SEOUL, South Korea — The fourth-graders sitting on a row of benches in central Seoul wore yellow rubber hoods, and they looked like the cast of a school musical with an adorable chorus of Minions.
In fact, they were learning how to don gas masks in the event of chemical or biological attacks from North Korea. Several giggled as they wrenched off the masks, while others gasped for air.
This is what schoolchildren sometimes do on field trips to the War Memorial of Korea, built as a reminder of the costs of warfare on the Korean Peninsula. Lately, talk of war is in the news again, but people here in Seoul are mostly responding with shrugs and nervous giggles rather than emergency drills.
They've been through this before.
For about 25 million people in South Korea who live within 50 miles of the North Korean border — including residents of Seoul, the capital — it has long been a sobering reality that they are the most vulnerable to attack by the regime in Pyongyang, with which South Korea has technically been at war for decades.
That perennial threat has intensified in recent weeks, as the Trump administration warned that it would consider all options, including military strikes, to thwart North Korea's nuclear ambitions. North Korea, meanwhile, has conducted missile tests and huge live-fire artillery drills, and analysts say it is prepared to conduct its sixth test of a nuclear weapon.
For some residents — like Hyun Jae-gyun, one of the teachers who brought the children to the war memorial — that has led to a rising sense of foreboding and an urge to prepare. "Teachers are aware that this is an issue, and we should prepare our kids," he said.
But many more people in Seoul seemed to respond with complete nonchalance.
"I am not worried," said Chun Ho-pil, 30, a construction manager who was on his way from work in the Jongno neighborhood of the capital. "I am too busy working and too busy going about my life to worry."
Chun, his face dwarfed by round, black-frame glasses, shrugged and said he had not stockpiled bottled water or canned food in his home, or purchased a gas mask. Nor did he know the location of the nearest shelter in case of a bombing.
In Seoul, a dense and bustling city with a population of 10 million, there were no signs this month of any hunkering down. Restaurants and bars were crowded, and the roads remained, as ever, clogged with traffic during rush hours.
South Koreans will elect a new president in early May to succeed the impeached leader Park Geun-hye, and the candidates' policies toward North Korea are definitely a campaign issue. The leading contender, Moon Jae-in, has implied that he would take a less confrontational approach to Pyongyang.
But polls indicate that voters are more interested in economic policy than in national security. In a recent survey by Dong-a Ilbo, a right-of-center newspaper, more than 45 percent of respondents said they were focused on the candidates' economic platforms, while just over 9 percent said their top priority was how the candidates would address the North Korean nuclear threat.

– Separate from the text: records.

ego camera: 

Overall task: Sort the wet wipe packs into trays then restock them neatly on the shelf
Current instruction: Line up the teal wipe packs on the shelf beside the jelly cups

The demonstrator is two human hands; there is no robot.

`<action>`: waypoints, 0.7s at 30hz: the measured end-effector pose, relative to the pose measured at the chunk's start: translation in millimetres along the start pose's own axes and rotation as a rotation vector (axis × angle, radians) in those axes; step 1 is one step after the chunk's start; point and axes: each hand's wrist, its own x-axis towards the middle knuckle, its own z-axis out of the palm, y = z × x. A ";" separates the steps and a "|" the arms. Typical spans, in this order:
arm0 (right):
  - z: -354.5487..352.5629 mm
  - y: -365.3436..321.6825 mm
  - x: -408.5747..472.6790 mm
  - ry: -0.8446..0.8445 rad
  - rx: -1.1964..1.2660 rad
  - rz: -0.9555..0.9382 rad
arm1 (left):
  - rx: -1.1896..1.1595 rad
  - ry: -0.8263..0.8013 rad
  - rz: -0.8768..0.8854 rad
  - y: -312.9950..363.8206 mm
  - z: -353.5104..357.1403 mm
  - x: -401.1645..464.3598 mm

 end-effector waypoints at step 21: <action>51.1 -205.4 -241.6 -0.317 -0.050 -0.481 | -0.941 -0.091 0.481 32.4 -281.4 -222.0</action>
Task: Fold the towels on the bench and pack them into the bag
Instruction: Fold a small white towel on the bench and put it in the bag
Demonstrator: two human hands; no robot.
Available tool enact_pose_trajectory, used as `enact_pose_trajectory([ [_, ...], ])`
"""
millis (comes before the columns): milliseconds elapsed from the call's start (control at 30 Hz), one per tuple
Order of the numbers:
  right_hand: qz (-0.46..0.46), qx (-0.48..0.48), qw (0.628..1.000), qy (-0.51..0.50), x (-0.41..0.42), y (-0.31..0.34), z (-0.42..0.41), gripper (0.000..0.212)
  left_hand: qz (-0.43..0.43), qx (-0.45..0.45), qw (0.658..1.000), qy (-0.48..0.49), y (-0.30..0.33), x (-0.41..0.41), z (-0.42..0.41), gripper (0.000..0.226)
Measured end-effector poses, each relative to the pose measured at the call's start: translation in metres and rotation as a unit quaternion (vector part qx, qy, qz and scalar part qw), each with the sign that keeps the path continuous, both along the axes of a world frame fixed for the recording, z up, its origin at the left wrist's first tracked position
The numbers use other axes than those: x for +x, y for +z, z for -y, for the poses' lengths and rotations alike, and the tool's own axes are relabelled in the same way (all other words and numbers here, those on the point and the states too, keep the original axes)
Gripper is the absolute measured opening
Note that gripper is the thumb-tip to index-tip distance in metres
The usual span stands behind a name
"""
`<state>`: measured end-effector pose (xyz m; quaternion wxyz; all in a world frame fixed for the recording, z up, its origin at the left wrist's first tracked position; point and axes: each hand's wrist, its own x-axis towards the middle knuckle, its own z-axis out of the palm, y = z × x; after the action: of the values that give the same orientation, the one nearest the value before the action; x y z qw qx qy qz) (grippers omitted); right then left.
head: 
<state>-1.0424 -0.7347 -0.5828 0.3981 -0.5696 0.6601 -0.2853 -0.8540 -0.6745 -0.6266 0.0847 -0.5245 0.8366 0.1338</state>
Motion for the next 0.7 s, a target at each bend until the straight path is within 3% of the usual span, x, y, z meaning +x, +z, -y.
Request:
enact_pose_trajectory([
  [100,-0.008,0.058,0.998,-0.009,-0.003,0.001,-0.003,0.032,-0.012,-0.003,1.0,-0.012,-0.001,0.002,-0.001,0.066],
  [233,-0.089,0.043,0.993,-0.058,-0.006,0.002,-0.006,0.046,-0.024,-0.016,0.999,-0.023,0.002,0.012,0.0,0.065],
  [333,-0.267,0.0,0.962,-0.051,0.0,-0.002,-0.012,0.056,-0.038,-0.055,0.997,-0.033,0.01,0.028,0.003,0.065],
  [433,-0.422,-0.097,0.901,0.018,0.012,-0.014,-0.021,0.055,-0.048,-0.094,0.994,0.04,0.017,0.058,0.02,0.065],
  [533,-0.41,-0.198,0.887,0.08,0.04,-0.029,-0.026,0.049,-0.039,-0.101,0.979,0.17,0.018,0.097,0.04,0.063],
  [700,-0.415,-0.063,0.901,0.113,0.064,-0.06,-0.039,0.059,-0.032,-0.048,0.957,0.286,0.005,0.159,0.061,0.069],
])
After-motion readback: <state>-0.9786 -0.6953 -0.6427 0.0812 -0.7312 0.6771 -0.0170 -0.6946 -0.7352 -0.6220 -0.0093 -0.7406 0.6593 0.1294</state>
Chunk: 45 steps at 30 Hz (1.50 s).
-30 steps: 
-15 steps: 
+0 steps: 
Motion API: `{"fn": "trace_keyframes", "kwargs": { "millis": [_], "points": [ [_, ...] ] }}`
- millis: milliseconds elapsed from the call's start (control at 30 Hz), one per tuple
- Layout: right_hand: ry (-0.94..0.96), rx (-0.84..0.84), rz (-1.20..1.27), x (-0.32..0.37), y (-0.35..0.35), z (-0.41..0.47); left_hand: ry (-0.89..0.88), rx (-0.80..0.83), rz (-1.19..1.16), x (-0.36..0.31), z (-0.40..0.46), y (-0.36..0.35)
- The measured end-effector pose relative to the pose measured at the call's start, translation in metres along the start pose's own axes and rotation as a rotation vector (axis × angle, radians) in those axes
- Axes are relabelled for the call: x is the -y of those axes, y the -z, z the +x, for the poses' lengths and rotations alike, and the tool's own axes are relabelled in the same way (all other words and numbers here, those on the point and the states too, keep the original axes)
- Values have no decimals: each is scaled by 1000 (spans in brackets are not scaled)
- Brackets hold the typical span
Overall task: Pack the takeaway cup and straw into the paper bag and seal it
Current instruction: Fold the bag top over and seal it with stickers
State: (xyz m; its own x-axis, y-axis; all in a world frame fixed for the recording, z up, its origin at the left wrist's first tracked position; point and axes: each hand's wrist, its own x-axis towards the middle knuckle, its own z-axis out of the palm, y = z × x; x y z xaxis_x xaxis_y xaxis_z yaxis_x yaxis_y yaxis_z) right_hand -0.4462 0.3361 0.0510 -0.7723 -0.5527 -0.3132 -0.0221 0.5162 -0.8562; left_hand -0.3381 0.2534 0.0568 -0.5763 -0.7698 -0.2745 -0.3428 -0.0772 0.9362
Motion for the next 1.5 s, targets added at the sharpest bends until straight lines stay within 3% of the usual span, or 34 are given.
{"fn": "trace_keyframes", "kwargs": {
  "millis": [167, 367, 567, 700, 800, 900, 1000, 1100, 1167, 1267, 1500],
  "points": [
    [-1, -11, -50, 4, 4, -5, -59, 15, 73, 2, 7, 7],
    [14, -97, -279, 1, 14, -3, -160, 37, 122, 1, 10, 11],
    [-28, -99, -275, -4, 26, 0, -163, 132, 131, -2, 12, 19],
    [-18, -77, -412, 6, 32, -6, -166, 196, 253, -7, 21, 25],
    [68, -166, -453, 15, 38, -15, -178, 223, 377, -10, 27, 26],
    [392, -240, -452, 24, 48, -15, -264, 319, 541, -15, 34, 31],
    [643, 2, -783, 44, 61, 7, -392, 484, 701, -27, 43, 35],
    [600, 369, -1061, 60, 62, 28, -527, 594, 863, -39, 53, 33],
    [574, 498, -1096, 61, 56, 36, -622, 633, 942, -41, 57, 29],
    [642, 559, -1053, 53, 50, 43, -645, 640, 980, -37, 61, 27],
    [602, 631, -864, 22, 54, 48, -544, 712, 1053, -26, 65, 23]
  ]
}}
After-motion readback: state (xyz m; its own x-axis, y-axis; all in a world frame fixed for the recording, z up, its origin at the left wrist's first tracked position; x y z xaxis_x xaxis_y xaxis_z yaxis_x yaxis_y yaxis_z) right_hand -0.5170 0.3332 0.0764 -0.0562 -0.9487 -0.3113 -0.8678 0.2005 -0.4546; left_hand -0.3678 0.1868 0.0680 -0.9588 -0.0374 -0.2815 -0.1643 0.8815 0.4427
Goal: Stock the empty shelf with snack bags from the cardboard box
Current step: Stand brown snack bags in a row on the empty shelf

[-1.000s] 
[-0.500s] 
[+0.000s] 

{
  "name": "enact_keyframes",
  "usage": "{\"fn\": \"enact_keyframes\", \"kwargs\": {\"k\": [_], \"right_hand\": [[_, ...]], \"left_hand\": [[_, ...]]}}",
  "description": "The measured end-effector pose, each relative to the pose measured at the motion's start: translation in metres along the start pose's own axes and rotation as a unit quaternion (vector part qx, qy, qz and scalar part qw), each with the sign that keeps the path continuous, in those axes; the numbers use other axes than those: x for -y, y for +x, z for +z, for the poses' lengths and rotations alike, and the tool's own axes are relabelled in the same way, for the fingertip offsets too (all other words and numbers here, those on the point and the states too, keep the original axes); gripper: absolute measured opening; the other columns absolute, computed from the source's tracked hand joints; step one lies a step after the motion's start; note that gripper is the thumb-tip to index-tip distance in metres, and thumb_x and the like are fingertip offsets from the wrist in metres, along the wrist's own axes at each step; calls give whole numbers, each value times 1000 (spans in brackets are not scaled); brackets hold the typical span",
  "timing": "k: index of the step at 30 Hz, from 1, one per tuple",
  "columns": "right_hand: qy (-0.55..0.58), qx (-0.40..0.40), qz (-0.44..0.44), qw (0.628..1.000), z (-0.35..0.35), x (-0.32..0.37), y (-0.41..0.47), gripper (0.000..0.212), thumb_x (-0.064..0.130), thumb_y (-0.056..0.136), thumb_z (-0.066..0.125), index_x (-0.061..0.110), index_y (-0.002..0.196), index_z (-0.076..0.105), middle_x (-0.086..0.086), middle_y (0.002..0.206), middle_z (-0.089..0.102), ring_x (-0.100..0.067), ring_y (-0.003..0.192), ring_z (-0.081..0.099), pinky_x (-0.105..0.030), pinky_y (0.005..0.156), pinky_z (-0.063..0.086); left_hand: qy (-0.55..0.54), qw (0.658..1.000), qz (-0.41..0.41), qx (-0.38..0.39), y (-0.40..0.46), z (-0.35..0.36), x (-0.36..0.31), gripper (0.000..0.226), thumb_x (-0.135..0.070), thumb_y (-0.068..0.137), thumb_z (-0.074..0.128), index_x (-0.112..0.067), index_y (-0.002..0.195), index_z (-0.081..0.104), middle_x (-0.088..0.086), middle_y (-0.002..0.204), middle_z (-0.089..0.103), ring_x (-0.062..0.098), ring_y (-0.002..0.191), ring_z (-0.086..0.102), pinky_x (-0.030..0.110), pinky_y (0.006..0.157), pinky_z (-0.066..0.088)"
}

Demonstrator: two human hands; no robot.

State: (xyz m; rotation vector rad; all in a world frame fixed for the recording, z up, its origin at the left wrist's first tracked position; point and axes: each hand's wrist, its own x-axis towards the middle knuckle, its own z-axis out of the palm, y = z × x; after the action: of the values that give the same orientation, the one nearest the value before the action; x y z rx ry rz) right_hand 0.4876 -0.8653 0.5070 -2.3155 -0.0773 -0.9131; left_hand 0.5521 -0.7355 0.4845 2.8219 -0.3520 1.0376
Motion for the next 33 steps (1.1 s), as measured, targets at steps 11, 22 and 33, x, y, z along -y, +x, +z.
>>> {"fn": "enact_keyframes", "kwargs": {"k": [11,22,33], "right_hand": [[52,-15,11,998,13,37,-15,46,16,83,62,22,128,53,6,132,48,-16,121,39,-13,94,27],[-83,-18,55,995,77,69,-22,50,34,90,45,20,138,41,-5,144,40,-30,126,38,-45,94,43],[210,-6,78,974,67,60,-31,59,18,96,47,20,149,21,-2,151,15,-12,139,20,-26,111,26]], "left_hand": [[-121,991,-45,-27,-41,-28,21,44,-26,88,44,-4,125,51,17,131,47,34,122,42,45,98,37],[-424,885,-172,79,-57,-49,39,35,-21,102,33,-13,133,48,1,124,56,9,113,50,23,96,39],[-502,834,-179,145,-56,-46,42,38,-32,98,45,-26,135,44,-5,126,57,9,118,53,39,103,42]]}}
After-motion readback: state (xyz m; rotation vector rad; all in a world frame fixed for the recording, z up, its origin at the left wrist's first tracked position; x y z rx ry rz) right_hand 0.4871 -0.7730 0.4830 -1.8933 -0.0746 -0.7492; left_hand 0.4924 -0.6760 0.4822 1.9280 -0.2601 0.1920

Even near the border with the North, where thousands of artillery rockets are lined up on the other side of the demilitarized zone that divides the Koreas, residents regarded the talk of crisis with indifference.
Just two days after Vice President Mike Pence toured the demilitarized zone and warned North Korea not to test the resolve of the United States, busloads of schoolchildren visited a nearby observation point where they could pop coins into large binoculars and peer at the scraggly forests and mountains of North Korea.
As they scampered around a deck behind a building emblazoned with the slogan "End of Separation, Beginning of Unification," there was no sense of imminent danger.
Older South Koreans, with vivid memories of the Cold War, tend to be more concerned about the North Korean threat. In polls about the coming election, those who were most worried about relations with Pyongyang were over 60.
At Tapgol Park in Seoul, three men sitting on a bench said they had been discussing the atrocities they witnessed during the Korean War of the early 1950s, which, because a peace treaty was not signed, never formally ended.
"Young South Koreans don't think it will actually happen," said Kim Baek-choon, 79, referring to another outbreak of war. "But we are worried because it has happened before, and we have seen it."
But many Seoulites described a sense of repetition that almost sounded like something from a Samuel Beckett play, with a threat that looms but never arrives.
Kim Yun-hwa, a physical therapist in Seoul, said her patients had recently reported stress about the possibility of a North Korean attack. "They will even say, 'I should get some more supplies and food and water from the supermarket,'" said Kim, 35.
"But they don't actually buy any of it," she added. "They just talk about it."
Kim said she empathized with their hesitation. "I don't feel it in my skin yet," she said. "It is not a tangible threat."